I Was training my NER model with transformers, and am not really sure why the training stopped at some point, or why did it even go with so many batches. This is how my configuration file looks like (relevant part):
[training]
train_corpus = "corpora.train"
dev_corpus = "corpora.dev"
seed = ${system.seed}
gpu_allocator = ${system.gpu_allocator}
dropout = 0.1
accumulate_gradient = 1
patience = 1600
max_epochs = 2
max_steps = 0
eval_frequency = 200
frozen_components = []
before_to_disk = null
[training.batcher]
@batchers = "spacy.batch_by_words.v1"
discard_oversize = false
tolerance = 0.2
get_length = null
[training.batcher.size]
@schedules = "compounding.v1"
start = 100
stop = 1000
compound = 1.001
t = 0.0
[training.optimizer]
@optimizers = "Adam.v1"
beta1 = 0.9
beta2 = 0.999
L2_is_weight_decay = true
L2 = 0.01
grad_clip = 1.0
use_averages = false
eps = 0.00000001
learn_rate = 0.00005
And this is the training log:
============================= Training pipeline =============================
ℹ Pipeline: ['transformer', 'ner']
ℹ Initial learn rate: 5e-05
E # LOSS TRANS... LOSS NER ENTS_F ENTS_P ENTS_R SCORE
--- ------ ------------- -------- ------ ------ ------ ------
0 0 398.75 40.97 2.84 3.36 2.46 0.03
0 200 906.30 1861.38 94.51 94.00 95.03 0.95
0 400 230.06 1028.51 98.10 97.32 98.89 0.98
0 600 90.22 1013.38 98.99 98.40 99.58 0.99
0 800 80.64 1131.73 99.02 98.25 99.81 0.99
0 1000 98.50 1260.47 99.50 99.16 99.85 1.00
0 1200 73.32 1414.91 99.49 99.25 99.73 0.99
0 1400 84.94 1529.75 99.70 99.56 99.85 1.00
0 1600 55.61 1697.55 99.75 99.63 99.87 1.00
0 1800 80.41 1936.64 99.75 99.63 99.87 1.00
0 2000 115.39 2125.54 99.78 99.69 99.87 1.00
0 2200 63.06 2395.48 99.80 99.75 99.85 1.00
0 2400 104.14 2574.36 99.87 99.79 99.96 1.00
0 2600 86.07 2308.35 99.88 99.79 99.97 1.00
0 2800 81.05 1853.15 99.90 99.87 99.93 1.00
0 3000 52.67 1462.61 99.96 99.93 99.99 1.00
0 3200 57.99 1154.62 99.94 99.91 99.97 1.00
0 3400 110.74 847.50 99.90 99.85 99.96 1.00
0 3600 90.49 621.99 99.90 99.91 99.90 1.00
0 3800 51.03 378.93 99.87 99.78 99.97 1.00
0 4000 93.40 274.80 99.95 99.93 99.97 1.00
0 4200 138.98 203.28 99.91 99.87 99.96 1.00
0 4400 106.16 127.60 99.70 99.75 99.64 1.00
0 4600 70.28 87.25 99.95 99.94 99.96 1.00
✔ Saved pipeline to output directory
training/model-last
I was trying to train my model for 2 epochs (max_epochs=2
), and my train file has around 123591 Examples, and dev file has 2522 Examples.
My question is:
Since my minimum batch size is 100, I expect my training to end before the 2400th eval batch, right? Because 2400th batch evaluated implies I have a minimum of 2400*100 = 240000, and it would actually be even more than that, since my batch size is increasing. So why did it go all the way to # 4600?
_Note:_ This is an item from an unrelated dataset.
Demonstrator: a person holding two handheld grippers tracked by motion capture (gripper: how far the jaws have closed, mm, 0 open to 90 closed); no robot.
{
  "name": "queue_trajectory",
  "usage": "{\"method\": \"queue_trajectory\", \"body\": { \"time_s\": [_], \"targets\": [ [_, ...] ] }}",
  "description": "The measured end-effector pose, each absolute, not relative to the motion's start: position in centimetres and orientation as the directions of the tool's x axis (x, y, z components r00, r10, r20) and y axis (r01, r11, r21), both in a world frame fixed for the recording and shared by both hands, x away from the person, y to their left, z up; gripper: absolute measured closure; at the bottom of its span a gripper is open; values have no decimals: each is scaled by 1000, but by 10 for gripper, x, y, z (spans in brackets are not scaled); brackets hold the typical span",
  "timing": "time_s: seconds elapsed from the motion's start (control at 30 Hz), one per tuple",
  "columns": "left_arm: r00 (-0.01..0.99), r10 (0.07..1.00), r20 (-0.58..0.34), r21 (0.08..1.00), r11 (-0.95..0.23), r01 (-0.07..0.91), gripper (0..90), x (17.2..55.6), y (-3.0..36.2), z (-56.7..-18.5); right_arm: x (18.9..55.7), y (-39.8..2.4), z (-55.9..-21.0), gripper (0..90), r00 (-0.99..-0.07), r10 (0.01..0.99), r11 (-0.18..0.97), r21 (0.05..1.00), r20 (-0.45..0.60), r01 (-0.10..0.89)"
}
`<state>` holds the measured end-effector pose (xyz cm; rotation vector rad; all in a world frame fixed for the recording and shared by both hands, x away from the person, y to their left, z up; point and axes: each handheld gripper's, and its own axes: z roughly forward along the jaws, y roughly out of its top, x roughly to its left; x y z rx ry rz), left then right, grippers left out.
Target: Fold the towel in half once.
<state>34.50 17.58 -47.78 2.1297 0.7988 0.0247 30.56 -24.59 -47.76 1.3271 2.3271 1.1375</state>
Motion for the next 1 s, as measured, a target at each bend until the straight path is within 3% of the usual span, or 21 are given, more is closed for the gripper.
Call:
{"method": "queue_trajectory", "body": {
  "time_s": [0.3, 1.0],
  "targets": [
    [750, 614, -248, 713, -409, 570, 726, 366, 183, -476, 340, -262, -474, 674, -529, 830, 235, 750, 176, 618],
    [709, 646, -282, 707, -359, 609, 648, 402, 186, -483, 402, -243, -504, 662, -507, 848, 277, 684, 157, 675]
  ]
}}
The training ended automatically, but the E still reads the 0th epoch. Why is that?
Edit: In continuation to my 2nd bullet point, I'm curious to know why did the training went all the way upto 4600 batches, because 4600 batches at minimum means 4600*100 = 460000 examples, and I gave 123591 examples for train, so I'm clearly well above and over the 1st epoch, but E still reads as 0.
There's an entry for this in the FAQ, but to summarize:
max_steps
is the maximum iterations. (Not "evaluation iterations", but batches.)max_epochs
is the maximum number of epochs.patience
batches without improvement it will stop. That is what stopped your training.It seems like your model has already gotten a perfect score so I'm not sure why early stopping is a problem in this case, but that's what's happening.